Serge Hoareau, président de l’Association des maires de la Réunion (AMDR)

« La presse écrite réunionnaise est en danger. Le Quotidien de La Réunion, placé en liquidation-cession, disparaîtra purement et simplement le 13 décembre prochain si aucun repreneur ne se manifeste d’ici là. Son concurrent et néanmoins confrère, le Journal de l’île de La Réunion (JIR), est également dans une situation économique critique et lui aussi menacé de disparaître. La presse numérique connaît, elle, également des difficultés.

Cette situation est insoutenable. Tout d’abord pour les 52 salariés du Quotidien, les 108 du JIR ainsi que l’ensemble des emplois indirects générés par les deux titres. Toutes ces personnes et leurs familles méritent que l’on se batte pour préserver leurs emplois et leur avenir.

Cette situation peut mettre en grande difficulté notre démocratie. La liberté de la presse implique une pluralité des titres et des tendances afin de garantir la vitalité de notre démocratie. La disparition d’un journal, qui plus est historique comme Le Quotidien, n’est évidemment pas un bon signe et questionne sur la santé de notre République.

En plus d’évoluer sur un territoire contraint géographiquement et donc de ne pas avoir accès à un marché de la dimension des titres hexagonaux, la presse réunionnaise ne bénéficie pas du même niveau de subventions que ses homologues de l’Hexagone. Une iniquité incompréhensible à laquelle l’État doit mettre fin.

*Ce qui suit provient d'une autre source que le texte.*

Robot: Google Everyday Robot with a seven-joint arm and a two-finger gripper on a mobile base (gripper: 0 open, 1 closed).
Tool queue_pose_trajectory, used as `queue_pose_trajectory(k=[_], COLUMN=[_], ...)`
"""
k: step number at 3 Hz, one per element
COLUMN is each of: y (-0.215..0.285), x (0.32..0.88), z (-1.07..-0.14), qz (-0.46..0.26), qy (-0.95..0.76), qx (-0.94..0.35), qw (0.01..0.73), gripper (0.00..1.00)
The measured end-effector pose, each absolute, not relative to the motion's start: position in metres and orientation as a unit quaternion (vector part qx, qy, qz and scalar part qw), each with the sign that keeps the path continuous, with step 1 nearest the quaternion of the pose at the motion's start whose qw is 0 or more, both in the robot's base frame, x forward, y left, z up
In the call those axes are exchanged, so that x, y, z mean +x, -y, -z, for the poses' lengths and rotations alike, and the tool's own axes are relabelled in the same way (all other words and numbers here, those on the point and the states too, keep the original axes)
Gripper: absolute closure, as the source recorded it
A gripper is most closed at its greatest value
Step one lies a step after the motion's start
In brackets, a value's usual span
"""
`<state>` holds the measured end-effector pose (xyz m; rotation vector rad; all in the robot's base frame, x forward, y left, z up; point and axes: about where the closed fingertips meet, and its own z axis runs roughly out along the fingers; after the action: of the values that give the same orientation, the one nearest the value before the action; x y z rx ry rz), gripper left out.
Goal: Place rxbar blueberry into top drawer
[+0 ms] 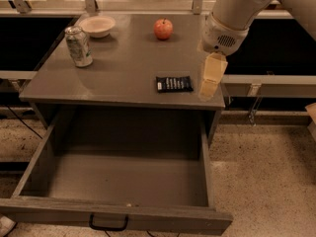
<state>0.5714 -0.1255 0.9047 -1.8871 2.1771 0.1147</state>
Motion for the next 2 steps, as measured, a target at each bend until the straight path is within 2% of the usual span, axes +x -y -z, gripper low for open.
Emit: queue_pose_trajectory(k=[1,2], y=[0.116,0.087], x=[0.585,0.619], z=[-0.894,-0.866], qz=[-0.055,-0.105], qy=[-0.747,-0.729], qx=[-0.648,-0.662], qw=[0.136,0.137], gripper=[0.00,0.00])
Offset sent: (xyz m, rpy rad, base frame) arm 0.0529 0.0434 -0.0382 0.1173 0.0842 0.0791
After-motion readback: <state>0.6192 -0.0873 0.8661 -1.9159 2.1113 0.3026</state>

En tant que Président de l’Association des Maires du Département de La Réunion et élu local particulièrement attaché à notre modèle démocratique, je souhaite donc apporter tout mon soutien aux salariés et dirigeants de la presse écrite réunionnaise dans leur combat pour une presse libre et plurielle. »

Ericka Bareigts, maire de St-Denis et vice-présidente de la Région

« Après l’annonce de son redressement judiciaire en 2020, le journal le Quotidien est aujourd’hui menacé de disparaitre le 13 décembre prochain.
C’est un coup dur pour la presse réunionnaise dans son ensemble et pour tous les Réunionnais. J’adresse tout mon soutien aux journalistes et aux équipes des deux titres locaux, Le Quotidien et le JIR, mais également à l’ensemble des médias du territoire en difficulté aujourd’hui.
Nous devons tout faire pour sauver des dizaines d’emplois et également pour sauver le pluralisme avec deux titres distincts.
La liberté de la presse est l’un des principes fondamentaux des systèmes démocratiques qui repose sur la liberté d’opinion et la liberté d’expression. Sur notre territoire, une presse locale de qualité  est d’autant plus importante qu’elle participe au développement des Réunionnaises et des Réunionnais et participe ainsi à préserver notre vivre ensemble unique au monde.
Je demande au Gouvernement, et à la ministre de la Culture, Rima Abdul Malak, de tout mettre en œuvre pour sauver les médias réunionnais. Des aides existent que ce soit pour les entreprises en difficulté ou pour les médias de façon spécifique, elles doivent être mise en œuvre dans les meilleurs délais ».